TASK BRIEF: Once you find the line containing "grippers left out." in the data below, copy it and each following line exactly, up to and including the line containing "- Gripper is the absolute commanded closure", and nothing else.

Records drawn from a dataset:
════

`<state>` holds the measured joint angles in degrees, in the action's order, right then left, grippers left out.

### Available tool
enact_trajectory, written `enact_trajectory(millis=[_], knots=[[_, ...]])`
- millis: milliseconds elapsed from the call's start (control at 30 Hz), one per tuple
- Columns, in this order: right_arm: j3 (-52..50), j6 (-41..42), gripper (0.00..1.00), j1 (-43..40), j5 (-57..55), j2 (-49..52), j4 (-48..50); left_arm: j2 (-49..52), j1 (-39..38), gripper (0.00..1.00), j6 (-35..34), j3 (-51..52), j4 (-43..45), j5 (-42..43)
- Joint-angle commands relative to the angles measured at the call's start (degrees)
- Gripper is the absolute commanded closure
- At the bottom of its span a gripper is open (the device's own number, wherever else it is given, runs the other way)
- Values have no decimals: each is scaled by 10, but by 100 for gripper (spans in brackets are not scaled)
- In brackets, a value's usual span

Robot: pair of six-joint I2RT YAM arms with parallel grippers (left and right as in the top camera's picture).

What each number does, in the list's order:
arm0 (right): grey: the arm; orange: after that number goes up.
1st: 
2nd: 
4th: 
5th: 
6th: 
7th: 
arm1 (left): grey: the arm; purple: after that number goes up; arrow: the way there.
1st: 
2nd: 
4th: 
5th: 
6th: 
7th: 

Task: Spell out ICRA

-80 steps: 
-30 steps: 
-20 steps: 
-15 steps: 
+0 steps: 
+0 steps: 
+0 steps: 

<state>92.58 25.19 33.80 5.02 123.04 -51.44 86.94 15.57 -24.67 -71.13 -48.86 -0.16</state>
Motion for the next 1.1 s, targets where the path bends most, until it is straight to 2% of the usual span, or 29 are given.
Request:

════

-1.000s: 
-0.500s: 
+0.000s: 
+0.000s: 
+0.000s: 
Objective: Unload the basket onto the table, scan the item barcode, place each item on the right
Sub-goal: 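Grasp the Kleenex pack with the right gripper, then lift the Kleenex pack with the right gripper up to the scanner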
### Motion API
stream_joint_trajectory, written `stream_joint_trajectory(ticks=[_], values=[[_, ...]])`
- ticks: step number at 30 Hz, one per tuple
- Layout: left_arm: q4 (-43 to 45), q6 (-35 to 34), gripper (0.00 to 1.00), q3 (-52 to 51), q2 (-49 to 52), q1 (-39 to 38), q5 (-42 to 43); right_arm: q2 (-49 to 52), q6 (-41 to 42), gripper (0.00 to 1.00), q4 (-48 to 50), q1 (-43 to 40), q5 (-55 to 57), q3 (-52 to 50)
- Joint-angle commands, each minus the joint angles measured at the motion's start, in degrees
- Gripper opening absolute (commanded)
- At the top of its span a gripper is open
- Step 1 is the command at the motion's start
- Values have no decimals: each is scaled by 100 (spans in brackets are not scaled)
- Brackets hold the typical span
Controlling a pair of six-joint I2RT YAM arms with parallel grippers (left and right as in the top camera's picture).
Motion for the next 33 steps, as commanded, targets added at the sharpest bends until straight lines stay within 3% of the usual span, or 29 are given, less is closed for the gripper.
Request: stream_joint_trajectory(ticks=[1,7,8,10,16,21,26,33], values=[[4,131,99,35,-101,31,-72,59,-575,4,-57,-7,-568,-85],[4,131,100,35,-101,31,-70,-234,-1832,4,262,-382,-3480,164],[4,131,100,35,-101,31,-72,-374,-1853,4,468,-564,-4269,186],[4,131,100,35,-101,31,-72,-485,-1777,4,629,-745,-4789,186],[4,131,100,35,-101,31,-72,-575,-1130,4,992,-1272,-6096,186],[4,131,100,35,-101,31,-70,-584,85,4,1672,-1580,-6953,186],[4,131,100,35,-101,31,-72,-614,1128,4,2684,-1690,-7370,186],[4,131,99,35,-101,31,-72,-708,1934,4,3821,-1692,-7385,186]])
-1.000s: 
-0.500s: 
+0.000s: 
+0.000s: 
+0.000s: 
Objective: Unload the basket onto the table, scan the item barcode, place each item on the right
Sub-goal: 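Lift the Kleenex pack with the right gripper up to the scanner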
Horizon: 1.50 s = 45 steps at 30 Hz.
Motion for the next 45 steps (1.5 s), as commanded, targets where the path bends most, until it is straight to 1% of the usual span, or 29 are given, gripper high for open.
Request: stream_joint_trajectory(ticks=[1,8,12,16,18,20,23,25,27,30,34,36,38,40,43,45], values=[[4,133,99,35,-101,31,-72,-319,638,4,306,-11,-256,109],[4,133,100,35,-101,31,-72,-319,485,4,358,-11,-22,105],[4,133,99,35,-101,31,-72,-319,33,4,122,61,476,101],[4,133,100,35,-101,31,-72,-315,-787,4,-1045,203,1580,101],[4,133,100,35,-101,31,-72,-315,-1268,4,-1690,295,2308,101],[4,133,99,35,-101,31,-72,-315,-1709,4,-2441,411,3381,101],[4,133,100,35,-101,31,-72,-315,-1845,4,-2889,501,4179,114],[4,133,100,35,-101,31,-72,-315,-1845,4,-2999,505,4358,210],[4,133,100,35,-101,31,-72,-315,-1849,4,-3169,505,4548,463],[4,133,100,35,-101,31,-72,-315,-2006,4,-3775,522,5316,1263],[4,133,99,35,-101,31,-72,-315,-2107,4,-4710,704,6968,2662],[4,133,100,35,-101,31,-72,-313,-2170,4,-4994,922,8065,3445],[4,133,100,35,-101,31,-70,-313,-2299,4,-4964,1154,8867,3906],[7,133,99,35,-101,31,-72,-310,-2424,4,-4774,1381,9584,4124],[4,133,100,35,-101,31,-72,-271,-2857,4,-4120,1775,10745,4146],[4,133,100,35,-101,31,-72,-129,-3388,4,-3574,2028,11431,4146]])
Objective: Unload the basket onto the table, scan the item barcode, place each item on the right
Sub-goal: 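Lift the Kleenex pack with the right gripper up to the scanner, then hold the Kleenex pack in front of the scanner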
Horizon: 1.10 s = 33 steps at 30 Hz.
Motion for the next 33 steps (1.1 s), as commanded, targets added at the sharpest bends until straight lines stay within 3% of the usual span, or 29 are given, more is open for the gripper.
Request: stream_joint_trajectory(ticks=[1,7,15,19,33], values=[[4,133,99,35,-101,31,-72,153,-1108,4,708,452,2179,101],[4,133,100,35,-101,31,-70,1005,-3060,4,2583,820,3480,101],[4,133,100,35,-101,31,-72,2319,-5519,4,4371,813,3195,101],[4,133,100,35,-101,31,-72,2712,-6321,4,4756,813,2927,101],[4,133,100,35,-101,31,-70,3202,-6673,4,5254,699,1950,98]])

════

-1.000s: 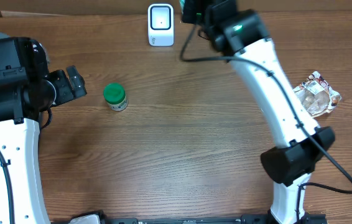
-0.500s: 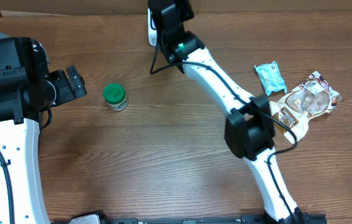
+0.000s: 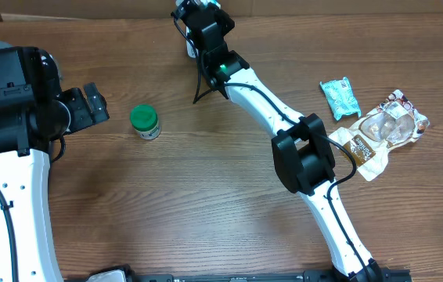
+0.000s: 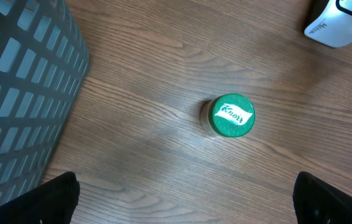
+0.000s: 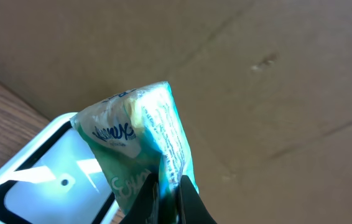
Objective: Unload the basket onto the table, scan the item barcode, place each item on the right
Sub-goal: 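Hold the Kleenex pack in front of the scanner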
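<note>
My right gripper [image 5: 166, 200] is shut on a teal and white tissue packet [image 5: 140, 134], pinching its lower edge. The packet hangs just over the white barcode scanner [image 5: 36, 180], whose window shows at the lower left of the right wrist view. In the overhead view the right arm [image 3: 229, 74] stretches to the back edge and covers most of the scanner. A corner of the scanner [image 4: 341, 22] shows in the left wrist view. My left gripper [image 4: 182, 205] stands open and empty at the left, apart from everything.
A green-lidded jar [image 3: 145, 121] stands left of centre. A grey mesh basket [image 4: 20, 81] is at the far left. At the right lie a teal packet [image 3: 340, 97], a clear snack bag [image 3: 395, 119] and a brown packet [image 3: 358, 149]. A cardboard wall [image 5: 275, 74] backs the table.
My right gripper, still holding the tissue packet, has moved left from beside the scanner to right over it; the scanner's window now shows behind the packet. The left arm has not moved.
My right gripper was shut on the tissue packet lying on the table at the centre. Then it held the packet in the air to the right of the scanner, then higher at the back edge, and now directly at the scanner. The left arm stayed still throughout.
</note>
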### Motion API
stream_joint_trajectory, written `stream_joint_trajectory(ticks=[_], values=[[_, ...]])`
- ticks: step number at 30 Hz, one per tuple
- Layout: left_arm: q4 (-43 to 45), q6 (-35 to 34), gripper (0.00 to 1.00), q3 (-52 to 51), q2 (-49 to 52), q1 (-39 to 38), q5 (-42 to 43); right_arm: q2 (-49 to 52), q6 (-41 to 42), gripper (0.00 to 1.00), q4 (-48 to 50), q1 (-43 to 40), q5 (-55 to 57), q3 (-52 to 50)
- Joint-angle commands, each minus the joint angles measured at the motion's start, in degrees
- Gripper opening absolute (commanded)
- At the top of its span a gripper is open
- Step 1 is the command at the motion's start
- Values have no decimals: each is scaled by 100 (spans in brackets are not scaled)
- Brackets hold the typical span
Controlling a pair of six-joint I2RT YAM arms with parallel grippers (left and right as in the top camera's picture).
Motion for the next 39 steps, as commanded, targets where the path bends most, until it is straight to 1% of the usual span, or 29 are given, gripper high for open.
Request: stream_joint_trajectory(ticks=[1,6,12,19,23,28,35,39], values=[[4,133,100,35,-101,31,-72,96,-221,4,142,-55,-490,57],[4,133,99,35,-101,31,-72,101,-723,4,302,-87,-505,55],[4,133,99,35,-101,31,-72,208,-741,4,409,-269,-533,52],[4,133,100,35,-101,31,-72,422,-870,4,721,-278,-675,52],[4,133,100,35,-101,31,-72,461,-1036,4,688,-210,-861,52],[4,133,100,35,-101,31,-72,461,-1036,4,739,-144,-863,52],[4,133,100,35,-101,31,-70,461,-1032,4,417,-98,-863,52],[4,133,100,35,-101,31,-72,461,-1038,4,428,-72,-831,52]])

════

RESPONSE TO THIS EXERCISE:
`<state>` holds the measured joint angles in degrees, in the action's order, right then left, grippers left out.

### Available tool
enact_trajectory, written `enact_trajectory(millis=[_], knots=[[_, ...]])`
- millis: milliseconds elapsed from the call's start (control at 30 Hz), one per tuple
- Columns, in this order: right_arm: j3 (-52..50), j6 (-41..42), gripper (0.00..1.00), j1 (-43..40), j5 (-57..55), j2 (-49..52), j4 (-48..50); left_arm: j2 (-49..52), j1 (-39..38), gripper (0.00..1.00), j6 (-35..34), j3 (-51..52), j4 (-43..45), j5 (-42..43)
- Joint-angle commands relative to the angles measured at the call's start (degrees)
- Gripper is the absolute commanded closure

Nothing else is needed, and the exercise is over.